Directions. Review the material and extract every line in which the word "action" occurs.

Extracted records.

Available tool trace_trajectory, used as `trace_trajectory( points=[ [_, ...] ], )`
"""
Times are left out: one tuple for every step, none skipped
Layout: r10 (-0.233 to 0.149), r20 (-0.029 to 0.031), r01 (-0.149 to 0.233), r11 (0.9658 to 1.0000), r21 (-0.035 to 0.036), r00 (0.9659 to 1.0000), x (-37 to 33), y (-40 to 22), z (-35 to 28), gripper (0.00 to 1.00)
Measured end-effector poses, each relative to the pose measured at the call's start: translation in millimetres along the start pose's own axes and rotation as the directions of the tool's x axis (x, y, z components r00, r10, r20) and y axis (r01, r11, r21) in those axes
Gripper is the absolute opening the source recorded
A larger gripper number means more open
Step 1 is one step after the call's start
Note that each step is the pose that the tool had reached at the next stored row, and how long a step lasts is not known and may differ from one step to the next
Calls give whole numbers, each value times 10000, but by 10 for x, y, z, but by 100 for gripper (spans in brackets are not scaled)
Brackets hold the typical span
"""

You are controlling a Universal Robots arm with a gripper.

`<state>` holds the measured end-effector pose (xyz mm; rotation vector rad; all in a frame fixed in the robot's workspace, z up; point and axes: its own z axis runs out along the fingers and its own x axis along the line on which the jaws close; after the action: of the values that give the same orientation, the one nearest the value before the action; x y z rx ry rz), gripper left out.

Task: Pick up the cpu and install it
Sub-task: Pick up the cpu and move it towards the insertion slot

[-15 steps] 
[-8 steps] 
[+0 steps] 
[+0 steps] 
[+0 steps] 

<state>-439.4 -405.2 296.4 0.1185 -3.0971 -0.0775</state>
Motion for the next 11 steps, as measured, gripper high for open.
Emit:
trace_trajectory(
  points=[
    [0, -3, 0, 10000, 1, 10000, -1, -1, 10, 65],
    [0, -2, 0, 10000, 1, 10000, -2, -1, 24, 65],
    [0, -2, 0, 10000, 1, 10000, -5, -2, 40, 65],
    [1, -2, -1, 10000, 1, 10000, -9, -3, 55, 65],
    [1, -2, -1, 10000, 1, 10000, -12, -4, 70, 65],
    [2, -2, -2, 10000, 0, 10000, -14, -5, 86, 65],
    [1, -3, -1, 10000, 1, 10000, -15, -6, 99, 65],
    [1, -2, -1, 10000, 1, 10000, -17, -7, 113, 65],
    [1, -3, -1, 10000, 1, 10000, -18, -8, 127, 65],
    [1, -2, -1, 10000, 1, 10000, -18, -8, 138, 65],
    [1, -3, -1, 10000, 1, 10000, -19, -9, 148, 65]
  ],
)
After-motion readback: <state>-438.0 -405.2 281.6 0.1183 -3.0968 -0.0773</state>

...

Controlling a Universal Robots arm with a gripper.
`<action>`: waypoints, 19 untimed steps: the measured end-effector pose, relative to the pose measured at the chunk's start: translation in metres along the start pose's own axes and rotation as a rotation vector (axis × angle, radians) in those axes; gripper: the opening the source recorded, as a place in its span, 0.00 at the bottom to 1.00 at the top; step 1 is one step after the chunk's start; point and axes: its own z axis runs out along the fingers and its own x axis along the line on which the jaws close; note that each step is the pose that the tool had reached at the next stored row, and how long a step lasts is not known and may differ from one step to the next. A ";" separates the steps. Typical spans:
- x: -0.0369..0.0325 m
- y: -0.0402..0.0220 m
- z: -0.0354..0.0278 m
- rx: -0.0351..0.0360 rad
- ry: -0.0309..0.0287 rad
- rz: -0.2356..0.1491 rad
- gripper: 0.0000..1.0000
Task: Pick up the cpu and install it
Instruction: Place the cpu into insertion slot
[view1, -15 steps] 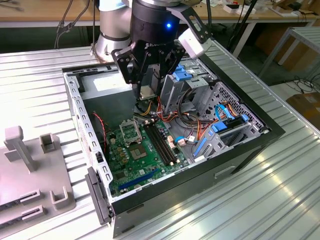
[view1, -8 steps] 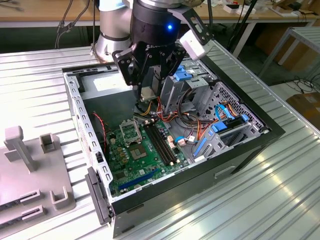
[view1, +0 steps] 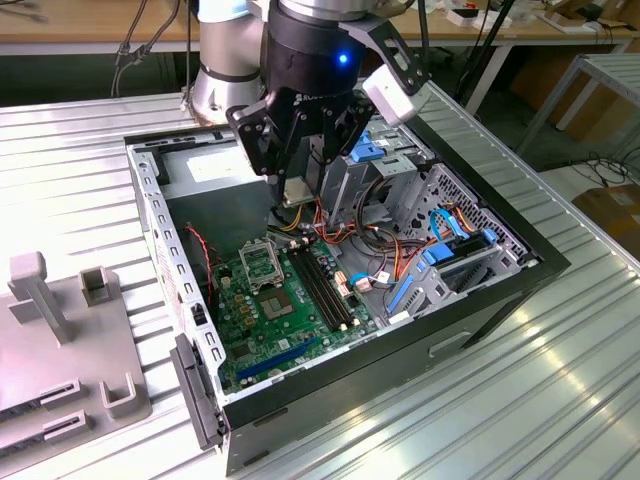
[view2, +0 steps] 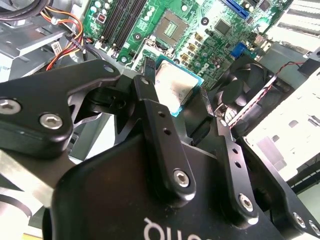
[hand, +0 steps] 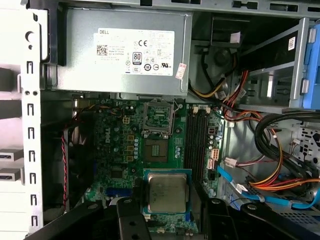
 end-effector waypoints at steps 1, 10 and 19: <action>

Answer space.
`<state>` holds the measured end-effector pose (xyz mm; rotation vector rad; all in a frame fixed in the robot's workspace, z up; point and axes: its own z axis runs out along the fingers and its own x axis along the line on which the jaws close; after the action: of the values that give the same orientation, the one nearest the value before the action; x y z rx ry rz), gripper left out.
`<action>`: waypoints, 19 untimed steps: the measured end-effector pose, relative to the pose measured at the chunk's start: translation in metres along the start pose's own axes and rotation as a rotation vector (axis × angle, radians) in those axes; gripper: the opening the source recorded, as a place in its span, 0.00 at the bottom to 1.00 at the top; step 1 is one step after the chunk's start; point and axes: its own z axis runs out along the fingers and its own x axis along the line on which the jaws close; note that each step is the pose that the tool had reached at the next stored row, and how long a step lasts is not known and may differ from one step to the next. A ";" separates the steps. Typical spans:
 end-effector waypoints at steps 1, 10 and 19: <action>

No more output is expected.